The 12th continues to the Firth of Clyde with the back drop of the Island of Arran and an ample time for my solitary ‘wee birdie’ of the round at the shortest of the par fours.
From there on in, 13th has a fantastic double-tier green with a good four-foot step in it that allows for a reasonable birdie chance – that is if you have avoided both the railway track from the tee and make the right level of the green on your approach.
The railway track also hugs the right hand side of a roller coaster of a fairway at the 16th, played into a narrow, two-tier green. A good drive still requires a hybrid into the dancefloor.
And to close, you have to negotiate a very tricky par-5 18th, particularly when it comes to the second shot lay-up, which must negotiate cross bunkers aplenty. The approach isn’t that much easier, either, with another one of those wee burns located to the front left.
Whilst a driver friendly course in the mould of Phillips’ other UK creations, the defining feature of Dundonald Links is its greens.
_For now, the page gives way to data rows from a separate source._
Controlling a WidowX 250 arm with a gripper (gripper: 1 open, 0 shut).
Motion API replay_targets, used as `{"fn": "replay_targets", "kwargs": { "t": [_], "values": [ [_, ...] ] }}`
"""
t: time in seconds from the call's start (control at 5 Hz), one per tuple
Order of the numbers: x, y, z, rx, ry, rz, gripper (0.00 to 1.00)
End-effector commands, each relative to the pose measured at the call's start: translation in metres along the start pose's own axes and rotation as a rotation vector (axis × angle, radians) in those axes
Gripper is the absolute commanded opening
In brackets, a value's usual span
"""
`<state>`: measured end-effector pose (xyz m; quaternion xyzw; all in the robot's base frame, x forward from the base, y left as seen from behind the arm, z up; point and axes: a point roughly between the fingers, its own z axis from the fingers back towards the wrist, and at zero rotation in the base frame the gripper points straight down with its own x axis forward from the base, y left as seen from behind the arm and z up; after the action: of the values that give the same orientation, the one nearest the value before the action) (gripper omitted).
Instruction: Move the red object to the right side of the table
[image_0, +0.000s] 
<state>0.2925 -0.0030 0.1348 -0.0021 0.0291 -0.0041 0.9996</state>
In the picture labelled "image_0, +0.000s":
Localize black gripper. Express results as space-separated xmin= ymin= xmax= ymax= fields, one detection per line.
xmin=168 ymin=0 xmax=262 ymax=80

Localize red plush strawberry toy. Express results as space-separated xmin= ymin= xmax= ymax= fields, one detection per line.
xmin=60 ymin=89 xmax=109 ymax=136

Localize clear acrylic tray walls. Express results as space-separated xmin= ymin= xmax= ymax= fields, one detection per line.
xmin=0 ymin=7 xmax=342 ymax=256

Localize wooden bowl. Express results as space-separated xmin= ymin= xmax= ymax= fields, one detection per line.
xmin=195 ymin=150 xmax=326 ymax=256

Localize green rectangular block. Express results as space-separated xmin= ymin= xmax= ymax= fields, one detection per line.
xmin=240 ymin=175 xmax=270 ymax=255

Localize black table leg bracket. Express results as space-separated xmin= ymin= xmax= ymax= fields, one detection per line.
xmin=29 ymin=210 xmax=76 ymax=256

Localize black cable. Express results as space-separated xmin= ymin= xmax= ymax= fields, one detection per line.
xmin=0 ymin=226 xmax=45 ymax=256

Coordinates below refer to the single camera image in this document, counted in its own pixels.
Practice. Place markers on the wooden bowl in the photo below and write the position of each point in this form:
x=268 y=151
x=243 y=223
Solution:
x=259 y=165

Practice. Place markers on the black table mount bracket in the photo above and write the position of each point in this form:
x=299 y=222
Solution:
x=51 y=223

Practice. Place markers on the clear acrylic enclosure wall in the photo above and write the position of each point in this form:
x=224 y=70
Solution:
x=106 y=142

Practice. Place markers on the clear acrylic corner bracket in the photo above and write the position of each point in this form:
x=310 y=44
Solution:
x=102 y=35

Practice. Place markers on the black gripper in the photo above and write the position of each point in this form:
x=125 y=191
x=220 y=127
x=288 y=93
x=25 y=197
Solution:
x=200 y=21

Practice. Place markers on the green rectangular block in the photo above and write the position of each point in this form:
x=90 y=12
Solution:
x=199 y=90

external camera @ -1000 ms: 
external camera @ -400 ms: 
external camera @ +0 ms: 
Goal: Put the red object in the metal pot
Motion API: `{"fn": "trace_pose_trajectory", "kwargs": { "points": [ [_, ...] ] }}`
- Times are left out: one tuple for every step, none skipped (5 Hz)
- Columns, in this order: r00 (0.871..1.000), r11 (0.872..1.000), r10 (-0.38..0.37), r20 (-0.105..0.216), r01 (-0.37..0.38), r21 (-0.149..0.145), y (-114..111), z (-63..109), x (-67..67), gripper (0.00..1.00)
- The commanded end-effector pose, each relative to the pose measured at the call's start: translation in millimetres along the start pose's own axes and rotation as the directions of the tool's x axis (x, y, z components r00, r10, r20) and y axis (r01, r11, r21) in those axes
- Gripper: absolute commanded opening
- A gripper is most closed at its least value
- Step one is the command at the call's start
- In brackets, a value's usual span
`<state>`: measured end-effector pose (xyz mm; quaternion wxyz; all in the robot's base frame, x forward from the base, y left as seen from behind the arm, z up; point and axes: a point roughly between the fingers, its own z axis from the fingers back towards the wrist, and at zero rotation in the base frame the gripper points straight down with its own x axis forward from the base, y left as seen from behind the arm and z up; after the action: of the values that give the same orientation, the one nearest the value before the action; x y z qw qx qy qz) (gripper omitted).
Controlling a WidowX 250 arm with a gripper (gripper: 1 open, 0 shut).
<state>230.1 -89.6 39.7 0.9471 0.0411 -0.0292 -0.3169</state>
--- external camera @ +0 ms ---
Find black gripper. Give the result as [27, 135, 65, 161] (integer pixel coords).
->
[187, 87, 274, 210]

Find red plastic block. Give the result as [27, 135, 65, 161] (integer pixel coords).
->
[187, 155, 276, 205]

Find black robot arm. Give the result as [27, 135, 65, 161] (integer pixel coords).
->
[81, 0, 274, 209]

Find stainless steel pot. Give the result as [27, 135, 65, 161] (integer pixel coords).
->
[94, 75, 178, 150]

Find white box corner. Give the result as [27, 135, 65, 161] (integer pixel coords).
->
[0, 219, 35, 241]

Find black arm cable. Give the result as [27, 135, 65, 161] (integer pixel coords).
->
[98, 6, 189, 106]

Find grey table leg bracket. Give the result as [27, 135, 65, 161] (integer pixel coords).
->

Generous in size and in some cases three clubs deep that requires you to both club well and focus on staying on the right side of the pin. Definitely worth taking a caddie if you can.
There are a variety of par-3s at Dundonald that would befit any of its neighbouring trophy courses and the par 5s require plenty of thought on the lay up shots which I was helped admirably on the day by my surprising fresh laddie of a caddie.
Having ‘Hammy’ on the bag that seemed like a joke for every lost ball added to what was an overall enriching golfing experience on this hallowed stretch of Ayrshire links.
Philips has used his vivid imagination and the light, sandy soil to build a traditional 7,100-yard masterpiece that lingers in the memory long after a visit is over.